RICS recognises that similar worries may apply to the creation of other novel organisms for non-food purposes. In all cases, thorough scientific risk assessment and tight regulations preventing potentially dangerous oversights must be in place.
p17 In the White Paper on Food Safety, the Commission identified the need to address the issue of securing the confidence of consumers and trading partners in the European food supply. This was reconfirmed in the proposal on the General Food Law and establishing the European Food Authority which lays down the general objectives of European food law and a number of principles, including precaution, traceability, liability and protection of consumers' interests. Increasing concerns have also been expressed with regard to potential risks from the deliberate release of GMOs into the environment and the application of modern biotechnology to seed, food and feed although no peer-reviewed scientific evidence exists for any adverse effects to human health or the environment of the GMOs which have so far been authorised for marketing.
In the event of human health risks arising from any GM foods there are likely to be significant land management repercussions, particularly in relation to those holdings which have grown the food concerned. This was indeed the case during the BSE crisis when beef production holdings dropped significantly in value.

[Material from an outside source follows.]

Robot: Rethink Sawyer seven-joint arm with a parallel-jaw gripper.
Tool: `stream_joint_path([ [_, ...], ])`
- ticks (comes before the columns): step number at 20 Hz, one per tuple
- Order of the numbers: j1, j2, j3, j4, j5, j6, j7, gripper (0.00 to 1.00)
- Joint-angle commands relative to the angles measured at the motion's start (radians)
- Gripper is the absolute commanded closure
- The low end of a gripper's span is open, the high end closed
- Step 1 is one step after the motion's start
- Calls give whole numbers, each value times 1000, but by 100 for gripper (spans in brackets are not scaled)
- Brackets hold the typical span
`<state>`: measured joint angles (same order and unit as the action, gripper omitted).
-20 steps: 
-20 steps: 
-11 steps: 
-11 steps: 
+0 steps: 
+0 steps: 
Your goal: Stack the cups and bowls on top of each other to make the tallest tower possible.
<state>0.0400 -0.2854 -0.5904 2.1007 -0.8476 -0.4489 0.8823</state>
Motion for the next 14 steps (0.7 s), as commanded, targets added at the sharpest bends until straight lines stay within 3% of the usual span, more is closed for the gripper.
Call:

Although the consultation paper states that no scientific evidence exists for any adverse effects to human health or the environment of the GMOs which have so far been authorised for marketing, it is impossible to prove a negative and the Commission is currently undergoing a number of studies looking at any so far unforeseen risks. One of these studies states:
".....there is no precise harmonisation of methodologies to assure the safety of transgenic food products, it being difficult to use traditional animal feeding studies for toxicological assessments. This clearly raises biosafety issues for the use of GM products in food. In vivo and in vitro validated nutritional-toxicological testing procedures are urgently required. ..... if the testing procedure investigated in this project does not allow assessment of the toxicity of the gene products introduced into the food product via the GM plants, the whole strategy for the safety assessment of novel foods from GM plants will need to be revised". Ref
http://europa.eu.int/comm/research/quality-of-life/gmo/04-food/04-04-project.html
We believe it would be inappropriate to allow GM releases, particularly into the food chain, until such research is complete. Otherwise the purpose of the research - to inform biosafety decision making on a scientific basis will be frustrated.

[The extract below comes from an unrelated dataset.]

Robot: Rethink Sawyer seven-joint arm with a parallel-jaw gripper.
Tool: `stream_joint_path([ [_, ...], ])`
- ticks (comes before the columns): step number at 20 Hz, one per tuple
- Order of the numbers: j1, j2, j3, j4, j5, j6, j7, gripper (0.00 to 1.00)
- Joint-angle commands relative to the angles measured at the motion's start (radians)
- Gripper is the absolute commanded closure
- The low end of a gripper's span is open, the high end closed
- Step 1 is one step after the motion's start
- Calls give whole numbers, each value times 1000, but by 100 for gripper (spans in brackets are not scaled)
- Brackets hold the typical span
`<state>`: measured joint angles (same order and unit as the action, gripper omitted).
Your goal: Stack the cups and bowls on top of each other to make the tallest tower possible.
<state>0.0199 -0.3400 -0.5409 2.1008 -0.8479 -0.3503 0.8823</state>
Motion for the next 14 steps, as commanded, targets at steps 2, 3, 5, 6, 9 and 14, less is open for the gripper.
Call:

p18 The Commission aims to complete the regulatory framework for GMOs and derived products by [introducing a range of measures]. In order to maintain public confidence in European agriculture RICS believes that such measures need to be introduced and fully implemented before the commercial growing of GM crops is sanctioned. RICS firmly believes that consumers should be fully aware of what they are potentially consuming and therefore the proposal for a Regulation relating to the traceability and labelling for GM food and animal feed must become a reality sooner rather than later.
It will be especially important for the Commission to monitor the effective implementation of the new requirement for member states to introduce registers of land growing GM crops.